2.4. Statistical Analyses
Data were analyzed using SPSS version 22 (IBM, Chicago, IL, USA) and expressed as median (interquartile range, IQR) or mean ± standard deviation. Categorical data were compared using the chi-square test. DFS and OS were assessed using the Kaplan-Meier method and compared using the log-rank test. The Cox proportional hazards model was used to identify independent risk factors for DFS and OS; factors with a p-value < 0.3 in univariate analysis were included in the multivariate analysis. Two-sided p-values <0.05 were considered significant.
3. Results
3.1. Patient Characteristics
The clinicopathological features of the 208 patients with HCC who underwent curative resection are summarized in Table 1. Overall, the cohort included 162 males (78%) and 46 females (22%), with a mean age of 59 years (range: 25–82). The etiology of HCC was associated with hepatitis B virus (HBV) in 120 cases (59.1%) and hepatitis C virus (HCV) in 63 cases (31%); the remaining 25 cases (12%) had other/unknown etiologies. The median largest tumor diameter was 5 cm (IQR 3.5–8 cm). Pathological examination confirmed microvascular invasion in 105 cases (53.8%). Mean follow-up duration was 58 months (range, 2–140 months). Of the 142 (68.3%) patients who developed recurrence, the mean time to recurrence was 40.1 months. Overall, 112 patients (53.8%) died during follow-up.

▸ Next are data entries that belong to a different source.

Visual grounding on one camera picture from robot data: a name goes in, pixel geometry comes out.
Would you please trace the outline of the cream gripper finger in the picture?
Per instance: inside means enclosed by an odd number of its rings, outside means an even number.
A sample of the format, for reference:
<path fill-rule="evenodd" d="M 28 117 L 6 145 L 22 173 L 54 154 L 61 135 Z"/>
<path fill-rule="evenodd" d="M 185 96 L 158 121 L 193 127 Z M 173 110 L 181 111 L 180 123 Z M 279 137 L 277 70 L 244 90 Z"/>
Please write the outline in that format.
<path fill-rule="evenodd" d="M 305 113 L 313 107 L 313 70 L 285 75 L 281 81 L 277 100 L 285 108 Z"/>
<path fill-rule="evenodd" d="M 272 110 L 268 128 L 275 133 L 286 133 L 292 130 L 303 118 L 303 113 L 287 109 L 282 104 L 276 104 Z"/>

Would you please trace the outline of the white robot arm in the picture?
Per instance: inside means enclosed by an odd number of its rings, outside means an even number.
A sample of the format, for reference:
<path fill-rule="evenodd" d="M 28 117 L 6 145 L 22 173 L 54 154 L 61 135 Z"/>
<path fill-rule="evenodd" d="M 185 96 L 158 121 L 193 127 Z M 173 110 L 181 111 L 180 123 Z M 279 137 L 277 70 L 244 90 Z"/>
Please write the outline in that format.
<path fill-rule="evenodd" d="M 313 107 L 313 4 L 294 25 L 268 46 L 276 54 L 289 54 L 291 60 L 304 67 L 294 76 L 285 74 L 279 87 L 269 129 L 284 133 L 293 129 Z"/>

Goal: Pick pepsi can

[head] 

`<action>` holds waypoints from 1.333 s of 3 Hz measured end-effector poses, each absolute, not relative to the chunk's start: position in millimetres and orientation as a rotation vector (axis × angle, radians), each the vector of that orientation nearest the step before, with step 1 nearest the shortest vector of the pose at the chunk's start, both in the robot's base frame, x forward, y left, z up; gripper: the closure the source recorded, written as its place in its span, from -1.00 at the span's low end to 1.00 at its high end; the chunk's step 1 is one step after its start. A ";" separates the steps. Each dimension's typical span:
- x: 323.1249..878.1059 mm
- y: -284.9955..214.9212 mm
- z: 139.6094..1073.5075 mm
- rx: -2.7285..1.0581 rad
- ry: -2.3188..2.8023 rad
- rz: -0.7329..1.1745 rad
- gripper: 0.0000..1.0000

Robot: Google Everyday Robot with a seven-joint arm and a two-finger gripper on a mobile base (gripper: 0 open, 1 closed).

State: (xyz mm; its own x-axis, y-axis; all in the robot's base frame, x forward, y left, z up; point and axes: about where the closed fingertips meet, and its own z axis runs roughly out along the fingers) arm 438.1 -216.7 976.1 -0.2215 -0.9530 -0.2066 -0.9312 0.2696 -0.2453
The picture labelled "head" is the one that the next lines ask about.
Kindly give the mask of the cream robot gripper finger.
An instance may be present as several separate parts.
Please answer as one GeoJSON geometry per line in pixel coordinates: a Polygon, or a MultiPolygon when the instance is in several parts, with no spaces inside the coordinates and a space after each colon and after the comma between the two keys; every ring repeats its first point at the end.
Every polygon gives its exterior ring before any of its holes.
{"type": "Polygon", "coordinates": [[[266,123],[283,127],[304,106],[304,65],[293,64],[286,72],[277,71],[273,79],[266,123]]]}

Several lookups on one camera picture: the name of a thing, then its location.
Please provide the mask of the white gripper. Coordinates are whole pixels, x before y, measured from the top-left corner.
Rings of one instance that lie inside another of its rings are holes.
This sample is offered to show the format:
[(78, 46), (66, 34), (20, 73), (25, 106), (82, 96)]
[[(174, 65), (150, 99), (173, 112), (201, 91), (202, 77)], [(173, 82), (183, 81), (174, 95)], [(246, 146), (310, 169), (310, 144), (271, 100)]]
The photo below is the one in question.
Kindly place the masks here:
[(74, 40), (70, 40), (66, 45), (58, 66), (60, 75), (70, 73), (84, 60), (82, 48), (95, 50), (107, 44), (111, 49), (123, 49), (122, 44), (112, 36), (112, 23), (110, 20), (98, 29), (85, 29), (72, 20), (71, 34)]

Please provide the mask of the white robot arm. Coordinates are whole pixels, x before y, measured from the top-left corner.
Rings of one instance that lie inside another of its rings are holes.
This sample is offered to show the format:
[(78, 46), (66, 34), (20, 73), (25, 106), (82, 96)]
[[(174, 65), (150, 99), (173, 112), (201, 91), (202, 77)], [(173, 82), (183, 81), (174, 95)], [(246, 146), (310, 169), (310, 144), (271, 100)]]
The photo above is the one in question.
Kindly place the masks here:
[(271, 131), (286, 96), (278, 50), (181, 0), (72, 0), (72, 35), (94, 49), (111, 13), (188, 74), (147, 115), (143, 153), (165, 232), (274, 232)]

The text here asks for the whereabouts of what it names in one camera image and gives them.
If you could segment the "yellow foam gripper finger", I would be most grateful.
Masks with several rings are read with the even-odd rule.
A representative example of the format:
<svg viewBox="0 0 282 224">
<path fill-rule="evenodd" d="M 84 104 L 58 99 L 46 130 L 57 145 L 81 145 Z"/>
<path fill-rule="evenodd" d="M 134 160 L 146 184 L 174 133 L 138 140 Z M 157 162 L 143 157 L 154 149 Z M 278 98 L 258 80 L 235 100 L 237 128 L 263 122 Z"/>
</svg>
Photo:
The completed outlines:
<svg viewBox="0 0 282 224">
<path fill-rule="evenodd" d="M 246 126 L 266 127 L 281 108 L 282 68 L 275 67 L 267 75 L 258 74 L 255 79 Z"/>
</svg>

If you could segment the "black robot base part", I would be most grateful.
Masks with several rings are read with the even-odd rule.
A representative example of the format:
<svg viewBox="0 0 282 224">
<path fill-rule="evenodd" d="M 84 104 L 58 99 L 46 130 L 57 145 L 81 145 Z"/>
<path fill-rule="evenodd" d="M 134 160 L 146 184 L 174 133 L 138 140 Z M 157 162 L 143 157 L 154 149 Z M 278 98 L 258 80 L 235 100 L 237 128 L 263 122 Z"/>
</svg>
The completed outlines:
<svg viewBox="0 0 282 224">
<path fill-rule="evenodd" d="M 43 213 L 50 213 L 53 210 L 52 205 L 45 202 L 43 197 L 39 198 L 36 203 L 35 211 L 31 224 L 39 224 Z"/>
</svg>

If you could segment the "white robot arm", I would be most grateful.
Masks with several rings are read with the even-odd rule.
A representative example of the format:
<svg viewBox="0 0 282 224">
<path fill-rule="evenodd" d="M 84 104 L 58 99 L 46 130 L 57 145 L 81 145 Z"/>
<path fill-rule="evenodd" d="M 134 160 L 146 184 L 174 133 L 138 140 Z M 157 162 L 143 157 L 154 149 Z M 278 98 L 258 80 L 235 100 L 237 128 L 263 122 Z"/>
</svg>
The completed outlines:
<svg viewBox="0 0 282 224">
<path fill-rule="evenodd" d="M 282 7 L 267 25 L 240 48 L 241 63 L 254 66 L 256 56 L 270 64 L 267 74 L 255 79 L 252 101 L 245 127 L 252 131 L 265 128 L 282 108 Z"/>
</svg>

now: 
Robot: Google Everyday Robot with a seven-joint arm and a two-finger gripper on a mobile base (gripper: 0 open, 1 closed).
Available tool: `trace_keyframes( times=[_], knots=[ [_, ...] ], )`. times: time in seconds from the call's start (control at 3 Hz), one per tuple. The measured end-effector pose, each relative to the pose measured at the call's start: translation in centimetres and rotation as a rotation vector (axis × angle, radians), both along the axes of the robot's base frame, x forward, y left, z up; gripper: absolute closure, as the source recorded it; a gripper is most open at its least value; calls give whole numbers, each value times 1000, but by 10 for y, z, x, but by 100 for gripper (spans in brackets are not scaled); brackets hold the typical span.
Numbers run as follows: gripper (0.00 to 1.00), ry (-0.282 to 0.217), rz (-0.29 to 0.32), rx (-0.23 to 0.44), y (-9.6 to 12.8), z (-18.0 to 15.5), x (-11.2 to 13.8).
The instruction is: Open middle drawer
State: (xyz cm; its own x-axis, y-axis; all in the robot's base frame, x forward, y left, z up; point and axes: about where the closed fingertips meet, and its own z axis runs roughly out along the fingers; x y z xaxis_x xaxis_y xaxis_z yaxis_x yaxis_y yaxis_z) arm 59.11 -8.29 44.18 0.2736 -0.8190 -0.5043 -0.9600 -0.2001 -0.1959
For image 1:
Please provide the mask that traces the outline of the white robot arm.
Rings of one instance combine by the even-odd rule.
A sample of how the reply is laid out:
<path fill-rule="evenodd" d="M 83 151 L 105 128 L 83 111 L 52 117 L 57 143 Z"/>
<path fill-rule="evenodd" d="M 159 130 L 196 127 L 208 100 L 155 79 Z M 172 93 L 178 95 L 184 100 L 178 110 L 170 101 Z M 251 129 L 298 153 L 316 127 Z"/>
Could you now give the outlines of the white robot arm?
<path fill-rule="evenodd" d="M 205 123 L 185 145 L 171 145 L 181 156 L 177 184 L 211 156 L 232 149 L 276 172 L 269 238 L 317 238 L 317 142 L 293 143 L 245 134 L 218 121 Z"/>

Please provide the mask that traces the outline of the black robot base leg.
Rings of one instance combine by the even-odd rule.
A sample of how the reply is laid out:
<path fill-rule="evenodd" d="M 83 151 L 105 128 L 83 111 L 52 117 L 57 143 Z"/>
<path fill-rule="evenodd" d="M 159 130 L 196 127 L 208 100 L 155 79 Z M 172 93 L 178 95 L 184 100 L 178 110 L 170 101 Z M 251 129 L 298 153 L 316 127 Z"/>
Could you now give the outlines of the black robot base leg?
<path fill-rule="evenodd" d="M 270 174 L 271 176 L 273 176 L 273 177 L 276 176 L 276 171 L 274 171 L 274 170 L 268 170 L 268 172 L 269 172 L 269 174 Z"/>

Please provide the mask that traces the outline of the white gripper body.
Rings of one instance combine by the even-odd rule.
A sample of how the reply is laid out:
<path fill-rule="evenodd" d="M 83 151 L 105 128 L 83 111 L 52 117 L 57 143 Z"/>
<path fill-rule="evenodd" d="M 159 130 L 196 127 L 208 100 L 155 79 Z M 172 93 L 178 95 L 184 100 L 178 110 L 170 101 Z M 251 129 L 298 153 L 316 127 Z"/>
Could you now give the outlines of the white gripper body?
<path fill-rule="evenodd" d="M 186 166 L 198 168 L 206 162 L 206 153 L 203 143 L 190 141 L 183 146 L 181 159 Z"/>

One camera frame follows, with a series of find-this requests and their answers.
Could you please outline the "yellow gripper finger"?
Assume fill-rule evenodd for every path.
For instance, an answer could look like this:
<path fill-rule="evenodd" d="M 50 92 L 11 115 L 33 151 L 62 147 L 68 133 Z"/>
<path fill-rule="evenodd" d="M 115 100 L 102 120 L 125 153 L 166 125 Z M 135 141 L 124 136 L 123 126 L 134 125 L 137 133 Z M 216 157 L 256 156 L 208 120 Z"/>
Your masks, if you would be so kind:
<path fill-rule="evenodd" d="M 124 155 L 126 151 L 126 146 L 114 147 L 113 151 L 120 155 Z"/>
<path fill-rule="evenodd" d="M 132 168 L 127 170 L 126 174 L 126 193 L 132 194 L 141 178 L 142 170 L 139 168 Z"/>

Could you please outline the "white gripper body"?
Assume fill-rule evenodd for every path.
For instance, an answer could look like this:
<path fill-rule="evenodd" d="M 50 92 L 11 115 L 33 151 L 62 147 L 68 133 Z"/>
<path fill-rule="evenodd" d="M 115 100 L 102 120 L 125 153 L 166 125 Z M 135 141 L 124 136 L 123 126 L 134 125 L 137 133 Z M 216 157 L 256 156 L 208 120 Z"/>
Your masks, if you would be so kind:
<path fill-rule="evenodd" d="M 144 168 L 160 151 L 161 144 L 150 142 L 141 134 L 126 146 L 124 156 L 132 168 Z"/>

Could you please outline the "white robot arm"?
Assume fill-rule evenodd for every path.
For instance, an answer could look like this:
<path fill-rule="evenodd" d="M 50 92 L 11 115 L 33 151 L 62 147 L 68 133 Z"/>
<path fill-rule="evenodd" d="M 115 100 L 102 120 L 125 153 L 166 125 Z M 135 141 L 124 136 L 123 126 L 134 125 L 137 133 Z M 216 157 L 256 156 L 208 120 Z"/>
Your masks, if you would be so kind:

3.2. Association between PAR2 and the Clinicopathological Features of HCC
The expressions of PAR2 were examined by western blot analysis in 208 paired HCC and nontumor tissues (Figure 1). Compared with the paired nontumor tissues, high levels (defined as greater than twofold increase) of PAR2 expression in 143 of 208 (68.8%) HCC cases, and the other 65 (31.2%) were defined as PAR2 low expression group. The clinicopathological features of patients with HCC stratified by PAR2 expression are summarized in Table 2. We found that patients with high expression of PAR2 were associated with advanced tumor-node-metastasis (TNM) stage (p = 0.005), and relative high serum AFP level (p = 0.060), but not with other characteristics such as gender, age, etiology, tumor, size, vascular invasion, and pathological stage.
3.3. Association between PAR2 and Recurrence in HCC
After the median follow-up of 24 months (IQR, 6.3–60.3), 142/208 (68.3%) patients had developed recurrence. The cumulative incidence of recurrence for patients with high PAR2 expression was 39.7% at year 1, 65.3% at year 3, and 72.7% at year 5. In contrast, the cumulative incidence of recurrence was 22.0% at year 1, 35.1% at year 3, and 55.5% at year 5 for patients with low PAR2 expression (p < 0.001; Table 3 and Figure 2A). In addition to PAR2 expression, serum AFP (≥200 ng/mL; p < 0.001), cirrhosis (p = 0.001), tumor size (≥5 cm; p = 0.001), number of tumors (multiple tumors; p = 0.006), vascular invasion (p < 0.001), advanced TNM stage (p < 0.001), and advanced histological grade (p < 0.001) were associated with recurrence in HCC (Table 3).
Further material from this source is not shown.